The short version: Zucman manipulates his data to fit a pro-tax political narrative. You can see this by comparing to his own earlier work.
In 2018 Zucman (along with Piketty and Saez) published an article in the prestigious Quarterly Journal of Economics, estimating the avg effective tax rate on top income groups. They argued that the gap between top and bottom earner tax rates had closed due to payroll taxes.
But they also noticed something interesting when you look at the average effective tax rate paid by the wealthiest 1% of earners. It had only slightly decreased between the 1960s and the present!
Even more stunning, this pattern also held when you restricted the data to only the ultra-wealthy. Here is Zucman's 2018 series for the top 0.001%, which is basically billionaires.
They paid 44% in 1940. By 2014, that had only dropped a little. It sat at 40%.
A few months after his QJE article, Zucman realized he had a problem. He had been arguing that tax cuts in the 80s were responsible for rising inequality, and that we needed a new wealth tax.
But his own effective tax rate data undermined this case!
Quite simply, he changed the way he calculated effective tax rates to make them fit his story.
The blue line is his 2018 published QJE version. The orange line is the recalculation, which he touted in the New York Times yesterday.
As you can see, there's a drastic difference in effective tax rates for the same exact income group of ultra-wealthy billionaires. Zucman's old stats showed the rate dropping from 44% to 40% between 1962-2014.
His new version showed a change from 54% to just 23.5% in same years.
So what changed? The answer is how Zucman allocates corporate tax incidence.
This is a complex empirical subject, but for 60+ years economists have recognized that the corporate tax burden does not entirely fall on the person who nominally owns the shares jstor.org/stable/1828856
Zucman's 2018 QJE article followed the conventional approach that economists use to allocate corporate tax incidence. And that gave them the results we saw above.
In 2019, when Zucman began advising @senwarren, he needed a new story to justify tax hikes. Instead of peer review, he went to @_cingraham of the Washington Post with a new set of numbers and his now-famous claim about billionaire tax rates.

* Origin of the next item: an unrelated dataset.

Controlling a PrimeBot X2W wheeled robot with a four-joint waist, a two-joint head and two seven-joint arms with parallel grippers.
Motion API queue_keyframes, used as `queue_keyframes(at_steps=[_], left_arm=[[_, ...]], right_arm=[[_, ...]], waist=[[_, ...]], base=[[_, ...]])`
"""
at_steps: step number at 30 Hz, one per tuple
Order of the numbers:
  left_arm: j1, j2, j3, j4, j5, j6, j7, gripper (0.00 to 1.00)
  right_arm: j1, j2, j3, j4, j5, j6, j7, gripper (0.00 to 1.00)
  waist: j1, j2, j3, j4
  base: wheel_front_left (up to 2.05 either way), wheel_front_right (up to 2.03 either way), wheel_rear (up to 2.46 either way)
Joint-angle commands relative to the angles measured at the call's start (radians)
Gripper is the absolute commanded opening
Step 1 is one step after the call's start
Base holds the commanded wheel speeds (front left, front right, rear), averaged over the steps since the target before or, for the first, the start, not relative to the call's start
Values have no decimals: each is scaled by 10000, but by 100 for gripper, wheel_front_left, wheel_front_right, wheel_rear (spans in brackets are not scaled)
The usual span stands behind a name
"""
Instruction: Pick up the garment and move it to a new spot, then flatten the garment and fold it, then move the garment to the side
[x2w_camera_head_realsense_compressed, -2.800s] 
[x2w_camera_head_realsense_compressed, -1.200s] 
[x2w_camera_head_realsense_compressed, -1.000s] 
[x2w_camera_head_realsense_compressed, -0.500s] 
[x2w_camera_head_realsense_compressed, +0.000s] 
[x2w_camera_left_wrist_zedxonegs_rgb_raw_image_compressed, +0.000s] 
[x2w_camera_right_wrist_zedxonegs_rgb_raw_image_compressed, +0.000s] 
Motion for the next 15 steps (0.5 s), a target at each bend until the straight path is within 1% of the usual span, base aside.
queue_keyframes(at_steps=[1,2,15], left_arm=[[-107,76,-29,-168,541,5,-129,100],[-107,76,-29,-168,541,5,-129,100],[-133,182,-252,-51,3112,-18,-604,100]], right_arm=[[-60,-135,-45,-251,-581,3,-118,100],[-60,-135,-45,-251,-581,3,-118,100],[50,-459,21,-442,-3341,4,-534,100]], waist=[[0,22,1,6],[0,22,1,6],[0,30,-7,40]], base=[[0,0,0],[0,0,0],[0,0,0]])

Zucman executed this change by sleight of hand. In October 2019 - with no announcement - he deleted the old replication file for his QJE paper from his @UCBerkeley website and replaced it with the new numbers. He only restored the old file after he was caught & heavily criticized
Comparisons of the old and new data files revealed the discrepancy in the two sets of numbers. I was the first to find it, but many others on twitter subsequently noticed the same thing. Here's my October 2019 tweet on the discovery:
But the question remained as to why the two versions diverged in such pronounced ways. When the excel files were compared, an answer soon emerged: Zucman had completely jettisoned his old way of allocating corporate tax incidence from the QJE article.
The main difference between the QJE data file and th WaPo/NYT version is that he now allocated all corporate tax incidence to shareholders. The rich own more stocks & corp taxes are below top marginal income tax rates, creating an illusion that billionaire rates drop over time.
After he was caught, Zucman needed to rationalize his new approach to corporate tax incidence. He started putting out powerpoint slides that completely jettisoned the Harberger assumptions from the QJE & instead fully assigned corp incidence to shareholders
This new approach calls for a bold rejection of over 60 years of empirical economic literature on corp tax incidence in favor of a new, untested, and extremely heterodox approach. It's the sort of thing that needs vetted by economists, not "peer review" by a NYT editor.
There are more problems with Zucman's approach. His NYT chart not only claims that billionaire taxes dropped - it also claims that taxes on the bottom 50% of earners have dramatically increased since the 1960s. But have they?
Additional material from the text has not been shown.